Clients also found the application process to be a major hurdle.
“[You] have to remember the application is more of a generic form, and not necessarily industry-specific,” said Cheasley. “It’s yes and no answers often. So there’s a lot of grey zone or customization that might be needed from an individual company. I usually highly recommend to my clients that they add any kind of additional information in an annex or supporting documents to go with the application.”
To get better results in the hard market, brokers should advise their clients to start the renewal process early.
“It’s important that, on the clients’ [side], the right people are involved quickly — usually the IT team, in particular,” said Cheasley. “They need to understand we need to take the time to properly complete the application forms, and provide as much information as possible in a timely manner, because the underwriters require much more time as well to quote and at look at the account.

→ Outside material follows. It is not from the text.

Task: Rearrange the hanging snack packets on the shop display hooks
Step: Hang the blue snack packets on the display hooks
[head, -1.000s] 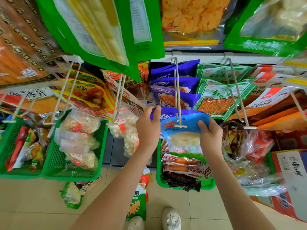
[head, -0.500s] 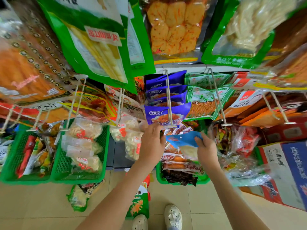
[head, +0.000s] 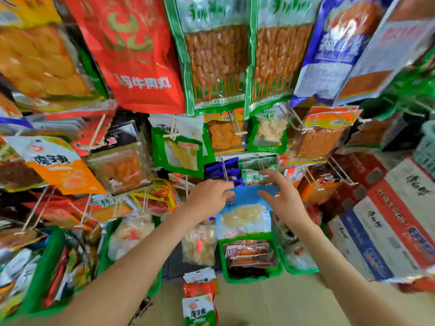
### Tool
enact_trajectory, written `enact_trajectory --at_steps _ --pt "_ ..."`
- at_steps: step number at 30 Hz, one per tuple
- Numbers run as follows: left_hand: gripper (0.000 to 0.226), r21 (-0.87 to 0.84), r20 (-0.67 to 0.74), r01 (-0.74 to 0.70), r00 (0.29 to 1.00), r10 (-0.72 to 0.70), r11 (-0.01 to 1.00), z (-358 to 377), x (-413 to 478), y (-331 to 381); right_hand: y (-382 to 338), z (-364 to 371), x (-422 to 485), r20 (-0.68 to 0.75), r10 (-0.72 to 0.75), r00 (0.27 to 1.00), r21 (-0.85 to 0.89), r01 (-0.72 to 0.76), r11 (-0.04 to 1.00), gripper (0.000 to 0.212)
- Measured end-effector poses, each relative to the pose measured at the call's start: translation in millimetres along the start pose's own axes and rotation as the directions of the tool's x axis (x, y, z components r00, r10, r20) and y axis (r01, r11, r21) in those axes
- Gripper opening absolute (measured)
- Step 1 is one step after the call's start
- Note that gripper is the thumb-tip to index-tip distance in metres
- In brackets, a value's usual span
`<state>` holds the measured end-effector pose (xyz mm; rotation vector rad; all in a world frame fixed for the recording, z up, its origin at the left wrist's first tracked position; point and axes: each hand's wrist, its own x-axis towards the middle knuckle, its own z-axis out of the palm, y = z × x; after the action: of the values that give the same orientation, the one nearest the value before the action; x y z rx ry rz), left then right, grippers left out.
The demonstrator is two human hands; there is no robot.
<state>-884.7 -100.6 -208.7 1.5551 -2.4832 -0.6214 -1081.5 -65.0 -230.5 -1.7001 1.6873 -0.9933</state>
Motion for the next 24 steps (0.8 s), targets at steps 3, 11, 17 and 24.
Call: enact_trajectory --at_steps 3,11,17,24 --pt "0.021 0.054 -0.077 -0.042 0.996 0.046 0.998 -49.8 -16.6 20.0 -55.1 -18.6 1.6 -0.086 -0.297 0.951 -0.322 0.256 0.912 0.029" --pt "0.024 0.117 -0.332 -0.046 0.939 0.083 0.992 -131.3 -49.6 57.8 -148.7 -44.2 -2.5 -0.234 -0.392 0.89 -0.345 0.3 0.889 0.014" --pt "0.024 0.144 -0.368 -0.066 0.923 0.115 0.987 -135.8 -54.5 67.5 -154.0 -61.3 -0.4 -0.188 -0.323 0.927 -0.311 0.256 0.915 0.015" --pt "0.027 0.099 -0.307 -0.04 0.949 0.069 0.994 -107.5 -33.9 78.2 -115.4 -73.6 5.1 -0.114 -0.337 0.934 -0.31 0.289 0.906 0.013"
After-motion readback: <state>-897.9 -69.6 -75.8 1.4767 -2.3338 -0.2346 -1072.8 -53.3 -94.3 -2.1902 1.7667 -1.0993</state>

“Another key thing to do would be to check with the insurer early about what their intentions are. Often the insurers are able to tell us early enough whether we should expect some capacity issues — so, reducing limits, higher deductibles, new exclusions, that sort of thing.”
Clients should also implement insurer recommendations such as multi-factor authentication, employee training, backup procedures and more, so insurers perceive them to be low-risk.